Стефан Цвейг - Статьи; Эссе
1 Удачная рана (франц.).
Из таких небольших сцен и эпизодов построена вся книга. Одни из них незабываемы по своей красоте, другие - по своему ужасу. Например, история с летчиком. В воскресенье утром, летая над позициями, он заметил по обе стороны передовых линий какие-то темные, одинаковые по величине и очертанию массы. Он снизился, чтобы узнать, в чем дело, и увидел: внизу, одновременно справа и слева, происходило воскресное богослужение - у немцев и у французов. С обеих сторон в один и тот же час, к одному и тому же небу и к одному и тому же богу возносились молитвы и песнопения на двух языках, от двух народов, но прежде, чем до него донеслись благочестивые слова, вокруг самолета стала рваться шрапнель.
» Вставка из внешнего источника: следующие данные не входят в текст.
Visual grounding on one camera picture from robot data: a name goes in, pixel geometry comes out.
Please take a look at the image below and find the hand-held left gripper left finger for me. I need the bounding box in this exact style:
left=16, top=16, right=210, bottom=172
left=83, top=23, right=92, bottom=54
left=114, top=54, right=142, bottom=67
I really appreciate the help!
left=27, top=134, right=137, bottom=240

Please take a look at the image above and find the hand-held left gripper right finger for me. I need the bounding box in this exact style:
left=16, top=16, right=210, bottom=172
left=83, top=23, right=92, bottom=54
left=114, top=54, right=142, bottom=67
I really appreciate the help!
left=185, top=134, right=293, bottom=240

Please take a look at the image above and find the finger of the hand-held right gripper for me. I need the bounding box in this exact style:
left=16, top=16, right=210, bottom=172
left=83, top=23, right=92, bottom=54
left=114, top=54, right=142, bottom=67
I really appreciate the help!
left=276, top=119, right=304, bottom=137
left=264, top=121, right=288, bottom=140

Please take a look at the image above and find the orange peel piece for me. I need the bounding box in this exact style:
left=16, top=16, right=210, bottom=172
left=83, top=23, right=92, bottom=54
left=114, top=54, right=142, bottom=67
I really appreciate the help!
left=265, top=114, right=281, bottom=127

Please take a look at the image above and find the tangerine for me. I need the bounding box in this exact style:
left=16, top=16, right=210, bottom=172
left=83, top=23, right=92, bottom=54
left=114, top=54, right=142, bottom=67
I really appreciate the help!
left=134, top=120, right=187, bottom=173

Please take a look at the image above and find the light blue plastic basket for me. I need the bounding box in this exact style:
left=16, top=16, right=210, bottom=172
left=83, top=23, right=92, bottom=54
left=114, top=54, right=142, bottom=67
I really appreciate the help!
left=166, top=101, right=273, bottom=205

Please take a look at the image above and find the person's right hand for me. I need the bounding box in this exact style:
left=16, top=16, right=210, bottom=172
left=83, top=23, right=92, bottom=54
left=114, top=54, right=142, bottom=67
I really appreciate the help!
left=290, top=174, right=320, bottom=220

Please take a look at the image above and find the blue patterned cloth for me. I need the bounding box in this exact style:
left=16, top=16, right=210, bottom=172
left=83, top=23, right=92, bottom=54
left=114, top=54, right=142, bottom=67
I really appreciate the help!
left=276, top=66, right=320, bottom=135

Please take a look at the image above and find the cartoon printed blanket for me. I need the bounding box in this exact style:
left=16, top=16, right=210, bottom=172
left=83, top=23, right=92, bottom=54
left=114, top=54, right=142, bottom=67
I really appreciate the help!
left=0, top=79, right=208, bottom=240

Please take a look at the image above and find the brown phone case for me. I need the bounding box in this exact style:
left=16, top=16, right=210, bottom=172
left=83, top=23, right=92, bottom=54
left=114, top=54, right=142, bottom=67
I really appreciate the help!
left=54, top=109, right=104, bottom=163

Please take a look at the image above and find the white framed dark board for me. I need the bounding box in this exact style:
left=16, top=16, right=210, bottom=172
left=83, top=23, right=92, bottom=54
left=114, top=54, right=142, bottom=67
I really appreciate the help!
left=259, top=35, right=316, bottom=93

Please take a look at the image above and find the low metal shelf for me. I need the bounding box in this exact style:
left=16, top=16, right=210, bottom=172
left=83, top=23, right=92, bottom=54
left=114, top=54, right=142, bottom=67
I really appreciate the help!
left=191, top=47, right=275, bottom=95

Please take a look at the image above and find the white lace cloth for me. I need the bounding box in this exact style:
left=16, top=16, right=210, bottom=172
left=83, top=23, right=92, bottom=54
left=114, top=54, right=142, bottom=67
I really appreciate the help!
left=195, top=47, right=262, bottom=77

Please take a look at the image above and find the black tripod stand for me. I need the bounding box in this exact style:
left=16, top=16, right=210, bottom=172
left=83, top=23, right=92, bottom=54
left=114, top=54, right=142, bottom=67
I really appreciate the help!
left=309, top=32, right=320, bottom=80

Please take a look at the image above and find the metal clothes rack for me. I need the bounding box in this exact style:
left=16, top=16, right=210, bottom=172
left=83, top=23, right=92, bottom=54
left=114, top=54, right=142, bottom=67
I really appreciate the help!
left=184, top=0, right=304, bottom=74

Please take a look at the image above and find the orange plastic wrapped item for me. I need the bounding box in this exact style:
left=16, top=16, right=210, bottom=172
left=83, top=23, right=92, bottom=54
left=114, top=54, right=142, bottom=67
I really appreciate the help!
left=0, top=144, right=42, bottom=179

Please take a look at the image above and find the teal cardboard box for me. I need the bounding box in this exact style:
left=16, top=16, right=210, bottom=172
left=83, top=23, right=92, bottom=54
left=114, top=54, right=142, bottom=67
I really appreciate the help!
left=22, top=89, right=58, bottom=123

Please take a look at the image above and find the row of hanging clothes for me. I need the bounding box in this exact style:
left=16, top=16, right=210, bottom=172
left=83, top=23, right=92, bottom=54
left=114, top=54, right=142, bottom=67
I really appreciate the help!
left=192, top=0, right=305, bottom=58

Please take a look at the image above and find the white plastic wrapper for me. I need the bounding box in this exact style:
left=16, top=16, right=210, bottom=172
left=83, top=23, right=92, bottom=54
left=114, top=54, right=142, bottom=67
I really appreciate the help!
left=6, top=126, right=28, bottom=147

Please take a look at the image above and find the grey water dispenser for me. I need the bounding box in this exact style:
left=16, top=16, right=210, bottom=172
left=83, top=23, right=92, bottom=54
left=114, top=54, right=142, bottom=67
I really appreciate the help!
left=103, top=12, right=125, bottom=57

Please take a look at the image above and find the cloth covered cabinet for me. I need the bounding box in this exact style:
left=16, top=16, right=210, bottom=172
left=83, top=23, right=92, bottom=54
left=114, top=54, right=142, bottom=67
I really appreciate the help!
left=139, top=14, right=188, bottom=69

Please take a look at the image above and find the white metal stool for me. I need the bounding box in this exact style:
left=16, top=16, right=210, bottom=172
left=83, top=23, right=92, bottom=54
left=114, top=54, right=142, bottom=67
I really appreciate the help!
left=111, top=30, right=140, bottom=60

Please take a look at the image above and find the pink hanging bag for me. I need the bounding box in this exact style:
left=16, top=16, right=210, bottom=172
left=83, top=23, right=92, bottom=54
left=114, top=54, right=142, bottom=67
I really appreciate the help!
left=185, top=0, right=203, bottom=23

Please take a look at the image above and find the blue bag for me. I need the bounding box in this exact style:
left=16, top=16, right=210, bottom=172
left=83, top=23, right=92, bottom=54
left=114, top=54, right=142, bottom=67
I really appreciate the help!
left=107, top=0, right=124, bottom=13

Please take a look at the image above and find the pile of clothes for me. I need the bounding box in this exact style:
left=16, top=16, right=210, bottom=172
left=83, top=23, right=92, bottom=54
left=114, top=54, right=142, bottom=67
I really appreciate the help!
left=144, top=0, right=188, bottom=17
Или другой случай, с солдатом из Суше, который, как лунатик, бродит по выжженной равнине, где прежде стояла его родная деревня, и на этом превращенном в ничто клочке земли пытается отыскать приметы своего дома. А история с солдатом, который разыскивает труп своего брата, не ведая, что тот лежит рядом, возле окопа за насыпью, и что часы, чье тиканье слышалось всю ночь, были на руке у того, кого он искал; их холодный механизм пережил молодую, горячую жизнь. Эти жуткие эпизоды незабываемы по своей реалистичности, по художественной силе. И постоянно со страниц книги все снова и снова раздается стон то одного, то другого французского солдата и скорбный голос самого писателя: "On ne peut pas se figurer!" - "Это невозможно себе представить!" - слова, становящиеся лейтмотивом произведения, придающие ему особый ритм. Каждая страница книги повествует о мучениях, и, несмотря на это, писателю кажется, что он сказал недостаточно: еще мало горя, мало страданий. Ведь если даже он и изобразит все круги ада этой войны, то какими же словами рассказать о самой незримой, самой страшной из ее пыток: о бесконечности, о времени, о медленно, слишком медленно текущем времени? Ум может охватить секунды, минуты, но месяцы, годы - как объять их, как перенести эту монотонность, эту непрерывность, эту вечность? Безнадежность охватывает французских пехотинцев и самого писателя: они уже не верят в жизнь, он - в искусство. Величайшее бедствие человечества ввергает художника в величайшее сомнение и скорбь.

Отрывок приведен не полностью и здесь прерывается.